The barely-20-year-old rockers of Twin Peaks are really good at crafting short, catchy songs guaranteed to increase your summer air guitar quotient by 200 percent. So it’s easy to wish “Wild Onion,” the quartet’s sophomore release, was nothing but excellently concise winners like “Flavor” and “Fade Away,” both of which clock in at only a tad more than 2 minutes. Why not keep the entire record tightly wound and powerful?

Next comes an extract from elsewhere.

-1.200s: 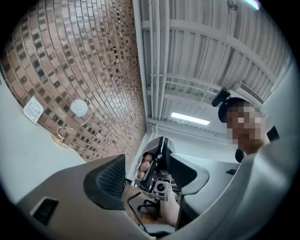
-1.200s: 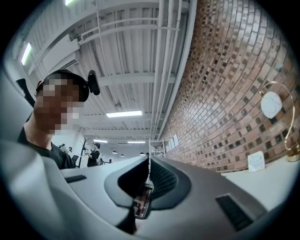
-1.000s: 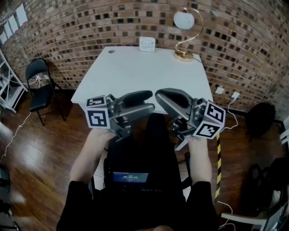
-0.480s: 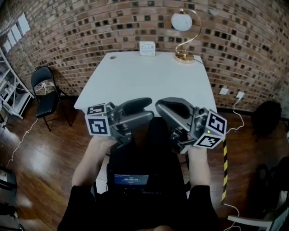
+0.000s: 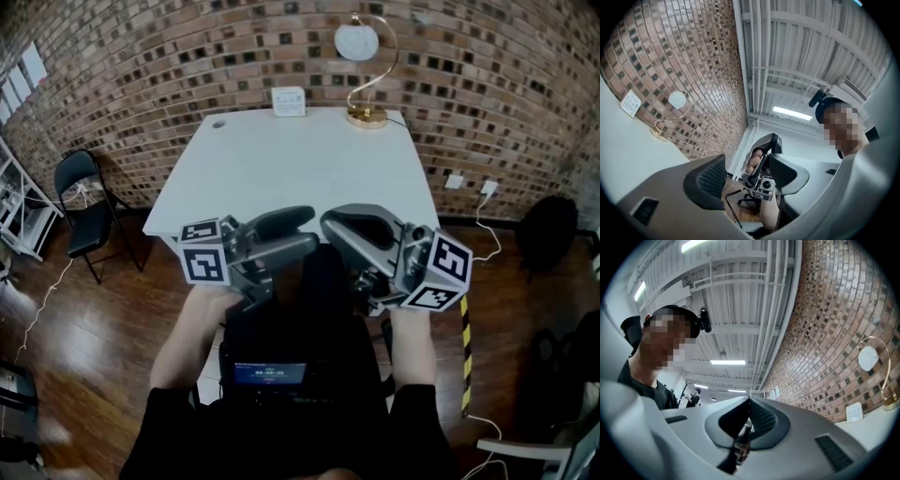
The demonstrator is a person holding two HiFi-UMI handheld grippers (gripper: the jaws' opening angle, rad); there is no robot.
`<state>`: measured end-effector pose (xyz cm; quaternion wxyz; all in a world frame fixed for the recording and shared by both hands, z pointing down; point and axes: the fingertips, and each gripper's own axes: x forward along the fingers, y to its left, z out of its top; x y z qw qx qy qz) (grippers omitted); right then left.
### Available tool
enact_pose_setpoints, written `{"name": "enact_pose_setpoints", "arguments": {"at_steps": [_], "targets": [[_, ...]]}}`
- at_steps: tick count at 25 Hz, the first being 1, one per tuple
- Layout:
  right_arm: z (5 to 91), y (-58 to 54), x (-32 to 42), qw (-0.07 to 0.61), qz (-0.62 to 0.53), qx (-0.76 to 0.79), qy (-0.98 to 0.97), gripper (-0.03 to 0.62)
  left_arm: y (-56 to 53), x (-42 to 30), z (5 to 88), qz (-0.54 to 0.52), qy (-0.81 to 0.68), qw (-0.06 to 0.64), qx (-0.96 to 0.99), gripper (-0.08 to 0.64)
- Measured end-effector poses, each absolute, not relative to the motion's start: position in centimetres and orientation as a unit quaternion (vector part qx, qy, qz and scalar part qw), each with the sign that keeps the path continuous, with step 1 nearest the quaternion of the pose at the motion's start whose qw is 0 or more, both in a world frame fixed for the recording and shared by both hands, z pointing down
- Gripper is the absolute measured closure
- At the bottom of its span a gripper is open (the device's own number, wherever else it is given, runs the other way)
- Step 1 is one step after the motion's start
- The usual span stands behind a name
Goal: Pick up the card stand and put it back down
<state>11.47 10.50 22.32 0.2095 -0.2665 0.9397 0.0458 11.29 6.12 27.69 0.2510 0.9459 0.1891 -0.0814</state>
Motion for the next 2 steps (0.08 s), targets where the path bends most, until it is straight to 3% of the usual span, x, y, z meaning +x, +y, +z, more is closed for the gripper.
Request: {"name": "enact_pose_setpoints", "arguments": {"at_steps": [2], "targets": [[22.26, 10.77, 11.94, 0.211, 0.05, -0.27, 0.938, 0.575, 6.29, 11.66, 27.8, -0.079, 0.192, 0.252, 0.945, 0.276]]}}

The next-big-thing locals go for more on the 16-track album, though, perhaps wanting to set “Wild Onion” apart from its less-polished, 19-minute predecessor, “Sunken,” and the Smith Westerns comparisons it inspired. It’s certainly fair to want to give a record texture rather than cranking out one fireball after another. Yet dreamy, psychedelic bits like “Strange World” and “Stranger World” and ballad “Ordinary People” find Twin Peaks settling into something, well, ordinary and less resonant. Wearing Rolling Stones/Beach Boys influences pretty loudly, the band can’t sustain the momentum found on the album’s first half.

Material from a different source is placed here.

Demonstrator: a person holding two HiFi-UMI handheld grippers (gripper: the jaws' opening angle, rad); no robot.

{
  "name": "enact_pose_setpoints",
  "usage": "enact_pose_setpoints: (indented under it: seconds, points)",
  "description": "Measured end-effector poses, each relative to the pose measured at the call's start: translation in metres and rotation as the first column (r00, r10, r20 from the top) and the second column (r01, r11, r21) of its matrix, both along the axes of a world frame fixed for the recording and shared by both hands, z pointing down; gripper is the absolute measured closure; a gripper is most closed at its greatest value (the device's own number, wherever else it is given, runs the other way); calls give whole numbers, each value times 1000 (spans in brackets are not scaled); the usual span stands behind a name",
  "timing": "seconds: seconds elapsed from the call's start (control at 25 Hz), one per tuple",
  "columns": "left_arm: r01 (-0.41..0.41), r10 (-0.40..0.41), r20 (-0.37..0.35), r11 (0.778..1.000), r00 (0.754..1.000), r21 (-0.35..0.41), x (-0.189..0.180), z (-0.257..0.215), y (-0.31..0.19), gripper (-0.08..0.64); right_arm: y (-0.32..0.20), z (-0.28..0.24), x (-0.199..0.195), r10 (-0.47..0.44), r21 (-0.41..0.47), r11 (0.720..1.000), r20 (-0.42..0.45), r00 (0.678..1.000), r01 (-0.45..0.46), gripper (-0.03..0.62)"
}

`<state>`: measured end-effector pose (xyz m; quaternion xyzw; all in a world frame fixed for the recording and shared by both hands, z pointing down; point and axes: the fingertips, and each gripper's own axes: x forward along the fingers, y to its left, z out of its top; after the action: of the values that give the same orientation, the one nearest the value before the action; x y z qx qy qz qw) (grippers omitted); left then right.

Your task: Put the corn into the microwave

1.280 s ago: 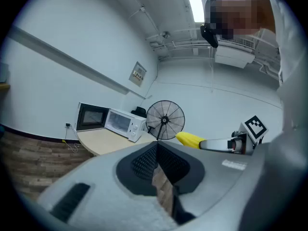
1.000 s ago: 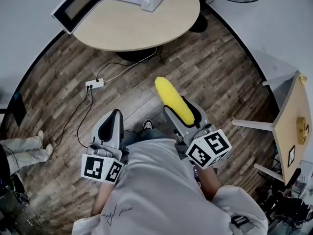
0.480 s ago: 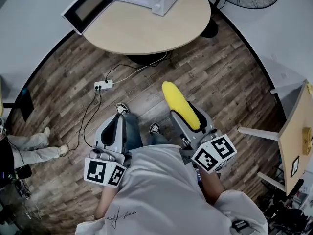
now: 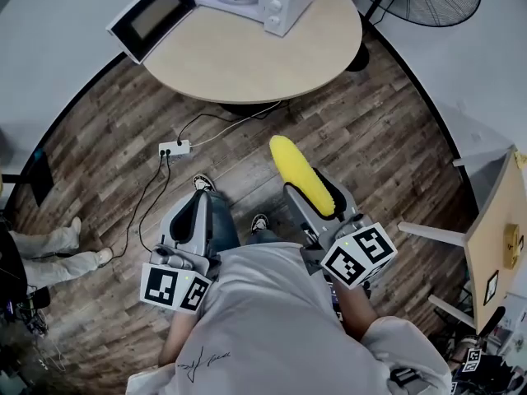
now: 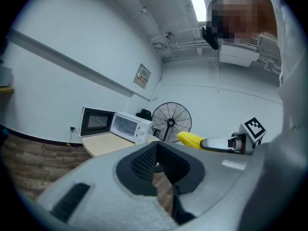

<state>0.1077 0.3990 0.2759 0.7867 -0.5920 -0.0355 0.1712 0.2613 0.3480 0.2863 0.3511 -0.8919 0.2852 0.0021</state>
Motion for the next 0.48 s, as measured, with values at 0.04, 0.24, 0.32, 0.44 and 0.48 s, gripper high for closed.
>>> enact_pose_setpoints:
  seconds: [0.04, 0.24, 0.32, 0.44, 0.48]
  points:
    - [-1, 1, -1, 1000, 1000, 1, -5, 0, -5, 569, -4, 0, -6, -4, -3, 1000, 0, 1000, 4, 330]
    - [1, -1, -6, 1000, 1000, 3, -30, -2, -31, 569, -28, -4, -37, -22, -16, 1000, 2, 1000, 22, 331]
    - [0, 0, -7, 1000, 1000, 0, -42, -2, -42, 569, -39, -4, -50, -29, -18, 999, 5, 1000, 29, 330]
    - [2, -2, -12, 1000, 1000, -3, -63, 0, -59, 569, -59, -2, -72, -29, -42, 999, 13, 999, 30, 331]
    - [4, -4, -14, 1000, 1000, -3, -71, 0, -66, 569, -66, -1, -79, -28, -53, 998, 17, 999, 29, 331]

Yet Twin Peaks (which was awesome at Pitchfork) demonstrates impressive command of its grooves (note the irresistible “Making Breakfast” and explosive “Strawberry Smoothie”), complementing the music with occasionally grabby lines like, “It’s been a while since we’ve spoken, I guess my doorbell must be broken” (“Good Lovin’”). The first licks of opener “I Found a New Way” will make your hand instinctively shoot forward to turn up the volume. And you can always edit your own, 10- or 11-track version of “Wild Onion” that would be over quickly while capturing the youthful exuberance in the best songs. Being able to listen to it twice in an hour wouldn’t be a bad thing either.